È vero che un libro riflette inevitabilmente la personalità di chi lo scrive, il suo modo di affrontare le cose e di uscirne,se nel caso. Conosco Fabrizio Stramacci da molto e ho lavorato tante volte con lui a Radio Rai, continuo a farlo anche in questi giorni e posso dire di conoscer bene la sua natura lineare, precisa e anche enciclopedica quel che serve. La sola cosa che ci separa è un fiume. Il Tevere, sapete, questione di campanile e di tifo...insomma, lui Lazio (veracemente e voracemente), io Roma (idem) per capirci. E dato che entrambi ci lasciamo volentieri solleticare dalla musica e dal pallone vi lascio immaginare. Diatribe infinite su questo o quell'assolo, su quale migliore gruppo si possa costituire con i più grandi personaggi di un periodo o corrente musicale (nel libro infatti intervistando il critico ed esperto principe del progressive Guido Bellachioma lo obbliga a formare un gruppo con i suoi eroi e lui ovviamente ne butta giù tre di formazioni...), applicate la stessa cosa al calcio e via andare!
"Capitani Coraggiosi" (la citazione viene naturale) è un libro che racconta, attraverso una precisa cronologia di date ed avvenimenti punteggiata da spunti critici appropriati ed illuminanti, la storia di uno dei più gloriosi gruppi italiani che per fortuna si chiamò Premiata Forneria Marconi (poi abbreviato in Pfm) e non Isotta Fraschini come voleva qualcuno.
Devo dire che leggendo il libro lo stile asciutto aiuta non poco ad entrare nel vissuto della band, di quel gruppo di musicisti di cui viene raccontata la storia a partire dai primi anni '60 quando Mussida, Di Cioccio, Radius, Pagani, Premoli e Piazza (poi Djivas) erano la prima generazione professionale di "turnisti" cioè quei musicisti che vengono assunti per una serie di incisioni da diversi solisti (Battisti e De Andrè su tutti). Quindi la loro storia ci descrive un periodo,un ambiente anche discografico e produttivo,una direzione artistica che cominciava già a puntare verso la musica "vera", quella suonata e con spazio per l'improvvisazione mutuando anche dal jazz le sue modalità: il progressive che il gruppo avrebbe contribuito a fondare in Italia con "La carrozza di Hans" ed "Impressioni di Settembre". Si parte da lì per arrivare fino ai nostri giorni con capitoli dedicati a ciascun album o periodo artistico che raccontano anche cosa la Pfm sia stata e continui ad essere artisticamente nel corso del tempo. La svolta verso il progressive, l’incontro con De Andrè, con gli Emerson, Lake and Palmer e il successo internazionale fino ai nostri anni.

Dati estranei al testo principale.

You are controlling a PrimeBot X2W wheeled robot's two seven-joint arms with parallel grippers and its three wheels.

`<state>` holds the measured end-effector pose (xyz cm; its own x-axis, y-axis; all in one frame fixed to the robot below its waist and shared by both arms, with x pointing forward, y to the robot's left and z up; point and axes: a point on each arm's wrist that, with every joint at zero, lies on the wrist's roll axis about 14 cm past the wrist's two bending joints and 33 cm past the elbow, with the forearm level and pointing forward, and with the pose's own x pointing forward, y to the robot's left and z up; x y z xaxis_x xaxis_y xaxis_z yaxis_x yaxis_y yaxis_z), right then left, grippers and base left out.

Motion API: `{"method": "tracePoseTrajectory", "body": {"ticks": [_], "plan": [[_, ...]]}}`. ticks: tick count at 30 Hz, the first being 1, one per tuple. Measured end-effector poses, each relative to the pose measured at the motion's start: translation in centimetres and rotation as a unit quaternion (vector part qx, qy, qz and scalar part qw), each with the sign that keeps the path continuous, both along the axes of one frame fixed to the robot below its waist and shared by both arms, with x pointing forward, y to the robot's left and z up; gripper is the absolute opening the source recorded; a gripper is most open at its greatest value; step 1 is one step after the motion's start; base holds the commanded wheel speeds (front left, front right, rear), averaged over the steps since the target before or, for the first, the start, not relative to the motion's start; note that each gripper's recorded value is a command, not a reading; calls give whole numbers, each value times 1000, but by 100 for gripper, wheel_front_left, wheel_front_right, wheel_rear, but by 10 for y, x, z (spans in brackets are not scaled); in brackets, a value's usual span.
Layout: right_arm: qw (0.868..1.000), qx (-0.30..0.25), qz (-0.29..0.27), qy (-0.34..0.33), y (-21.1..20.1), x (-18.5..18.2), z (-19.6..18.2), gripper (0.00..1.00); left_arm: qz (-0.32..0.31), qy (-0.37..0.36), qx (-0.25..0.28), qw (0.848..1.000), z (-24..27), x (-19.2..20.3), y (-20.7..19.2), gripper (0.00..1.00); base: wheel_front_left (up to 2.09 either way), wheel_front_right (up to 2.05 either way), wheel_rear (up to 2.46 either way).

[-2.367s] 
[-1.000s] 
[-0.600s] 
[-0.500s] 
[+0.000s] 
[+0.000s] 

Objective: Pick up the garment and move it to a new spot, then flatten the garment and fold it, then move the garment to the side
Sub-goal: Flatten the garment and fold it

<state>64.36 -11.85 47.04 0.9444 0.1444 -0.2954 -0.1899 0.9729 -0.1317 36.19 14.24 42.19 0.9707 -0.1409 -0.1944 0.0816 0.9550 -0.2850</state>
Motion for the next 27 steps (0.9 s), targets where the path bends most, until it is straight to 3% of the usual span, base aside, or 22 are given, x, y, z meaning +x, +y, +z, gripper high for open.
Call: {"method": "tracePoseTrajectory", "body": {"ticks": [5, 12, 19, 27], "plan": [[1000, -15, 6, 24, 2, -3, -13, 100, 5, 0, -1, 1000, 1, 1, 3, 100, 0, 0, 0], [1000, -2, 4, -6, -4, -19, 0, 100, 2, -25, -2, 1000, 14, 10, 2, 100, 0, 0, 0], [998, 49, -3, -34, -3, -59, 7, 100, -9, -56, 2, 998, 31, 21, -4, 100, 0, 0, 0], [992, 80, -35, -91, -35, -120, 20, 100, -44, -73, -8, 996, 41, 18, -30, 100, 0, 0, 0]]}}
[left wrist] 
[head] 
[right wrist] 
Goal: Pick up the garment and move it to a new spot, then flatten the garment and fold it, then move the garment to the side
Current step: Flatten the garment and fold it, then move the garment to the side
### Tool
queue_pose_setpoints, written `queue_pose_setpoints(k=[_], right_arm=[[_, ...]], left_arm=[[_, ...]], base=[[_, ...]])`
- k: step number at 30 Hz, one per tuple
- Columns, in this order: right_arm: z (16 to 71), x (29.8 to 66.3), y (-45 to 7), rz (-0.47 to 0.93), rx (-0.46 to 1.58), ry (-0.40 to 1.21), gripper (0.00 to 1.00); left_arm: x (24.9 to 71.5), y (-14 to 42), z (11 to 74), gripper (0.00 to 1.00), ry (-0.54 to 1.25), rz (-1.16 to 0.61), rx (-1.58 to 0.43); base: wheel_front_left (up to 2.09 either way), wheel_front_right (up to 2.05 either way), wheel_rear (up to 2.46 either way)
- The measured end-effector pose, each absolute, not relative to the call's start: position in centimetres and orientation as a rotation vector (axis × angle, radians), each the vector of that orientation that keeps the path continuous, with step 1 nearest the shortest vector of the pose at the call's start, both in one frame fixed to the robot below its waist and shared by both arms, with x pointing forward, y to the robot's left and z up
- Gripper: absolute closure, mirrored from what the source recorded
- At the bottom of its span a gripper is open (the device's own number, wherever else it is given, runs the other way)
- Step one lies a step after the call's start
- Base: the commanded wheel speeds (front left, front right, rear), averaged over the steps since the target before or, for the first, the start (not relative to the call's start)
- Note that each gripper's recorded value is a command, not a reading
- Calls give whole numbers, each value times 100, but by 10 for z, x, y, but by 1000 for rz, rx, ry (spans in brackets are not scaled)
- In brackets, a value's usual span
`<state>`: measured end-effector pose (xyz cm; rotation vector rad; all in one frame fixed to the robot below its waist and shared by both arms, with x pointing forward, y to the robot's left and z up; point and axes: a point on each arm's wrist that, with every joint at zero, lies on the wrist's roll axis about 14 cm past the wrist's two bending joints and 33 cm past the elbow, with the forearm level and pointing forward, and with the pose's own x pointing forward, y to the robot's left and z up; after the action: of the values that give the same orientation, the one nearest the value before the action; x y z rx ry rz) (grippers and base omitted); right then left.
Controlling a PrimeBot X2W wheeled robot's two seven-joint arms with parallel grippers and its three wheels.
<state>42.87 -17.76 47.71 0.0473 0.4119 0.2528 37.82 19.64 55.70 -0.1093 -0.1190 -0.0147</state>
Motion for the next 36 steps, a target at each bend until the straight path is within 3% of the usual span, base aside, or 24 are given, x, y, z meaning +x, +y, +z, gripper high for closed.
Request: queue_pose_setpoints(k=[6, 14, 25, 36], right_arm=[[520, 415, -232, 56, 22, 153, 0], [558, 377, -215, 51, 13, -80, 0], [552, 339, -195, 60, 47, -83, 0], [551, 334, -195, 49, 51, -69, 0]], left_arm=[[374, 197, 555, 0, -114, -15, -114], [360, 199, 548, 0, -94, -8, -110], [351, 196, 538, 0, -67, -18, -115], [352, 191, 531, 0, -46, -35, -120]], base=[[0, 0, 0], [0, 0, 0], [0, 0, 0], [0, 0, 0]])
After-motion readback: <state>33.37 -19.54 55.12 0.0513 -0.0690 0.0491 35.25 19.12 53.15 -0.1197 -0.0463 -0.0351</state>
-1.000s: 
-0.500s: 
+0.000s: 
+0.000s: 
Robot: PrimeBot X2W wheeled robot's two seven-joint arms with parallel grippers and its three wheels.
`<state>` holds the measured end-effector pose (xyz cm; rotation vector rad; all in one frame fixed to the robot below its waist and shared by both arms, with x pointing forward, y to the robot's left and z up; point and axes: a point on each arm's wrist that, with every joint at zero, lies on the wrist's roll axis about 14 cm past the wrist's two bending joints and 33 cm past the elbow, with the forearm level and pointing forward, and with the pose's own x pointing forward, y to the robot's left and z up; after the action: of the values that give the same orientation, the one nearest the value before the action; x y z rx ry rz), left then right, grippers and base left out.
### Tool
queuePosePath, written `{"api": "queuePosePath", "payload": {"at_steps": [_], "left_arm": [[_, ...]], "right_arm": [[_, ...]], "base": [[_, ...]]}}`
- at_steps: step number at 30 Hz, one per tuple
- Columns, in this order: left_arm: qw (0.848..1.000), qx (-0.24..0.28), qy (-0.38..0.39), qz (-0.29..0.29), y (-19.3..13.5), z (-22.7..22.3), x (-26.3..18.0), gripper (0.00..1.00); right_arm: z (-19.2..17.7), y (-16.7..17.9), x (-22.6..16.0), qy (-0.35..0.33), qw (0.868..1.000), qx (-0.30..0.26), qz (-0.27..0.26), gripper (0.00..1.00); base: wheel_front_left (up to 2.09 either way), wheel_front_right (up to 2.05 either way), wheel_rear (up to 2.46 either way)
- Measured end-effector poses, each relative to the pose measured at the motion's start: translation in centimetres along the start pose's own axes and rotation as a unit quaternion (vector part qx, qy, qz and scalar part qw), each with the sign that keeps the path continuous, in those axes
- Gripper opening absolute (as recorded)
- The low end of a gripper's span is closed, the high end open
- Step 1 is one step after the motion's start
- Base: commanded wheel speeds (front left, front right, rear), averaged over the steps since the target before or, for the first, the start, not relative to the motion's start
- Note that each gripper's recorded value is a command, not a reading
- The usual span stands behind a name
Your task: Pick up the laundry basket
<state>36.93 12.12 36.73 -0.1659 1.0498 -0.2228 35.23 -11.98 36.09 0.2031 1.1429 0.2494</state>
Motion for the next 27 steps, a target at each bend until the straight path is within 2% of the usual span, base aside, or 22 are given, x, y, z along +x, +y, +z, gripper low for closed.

A completamento troviamo alcune interviste che ci descrivono dall'interno ciò che succedeva come quella con Mauro Pagani, o tracciano profili critici del periodo come quella a Luciano Ceri (conduttore radiofonico e conoscitore profondo della musica prodotta nel nostro paese). Anche il giudizio positivo del pubblico inglese viene ricordato da Michel Pergolani, poi troviamo anche interventi di Felice Liperi e Guido Bellachioma.
Dopo una serie di foto della band il libro si chiude con la discografia sia audio che video ed una serie di testi consigliati per conoscere sempre meglio una delle realtà musicali più importanti che il nostro paese abbia prodotto dagli anni '60. Sarebbe forse stata gradita una fattiva collaborazione che i componenti del gruppo (tranne il citato Pagani) hanno ritenuto di non dover fornire alla stesura. È un peccato poiché queste operazioni, su libri scritti con la testa e con il cuore, fanno soltanto bene.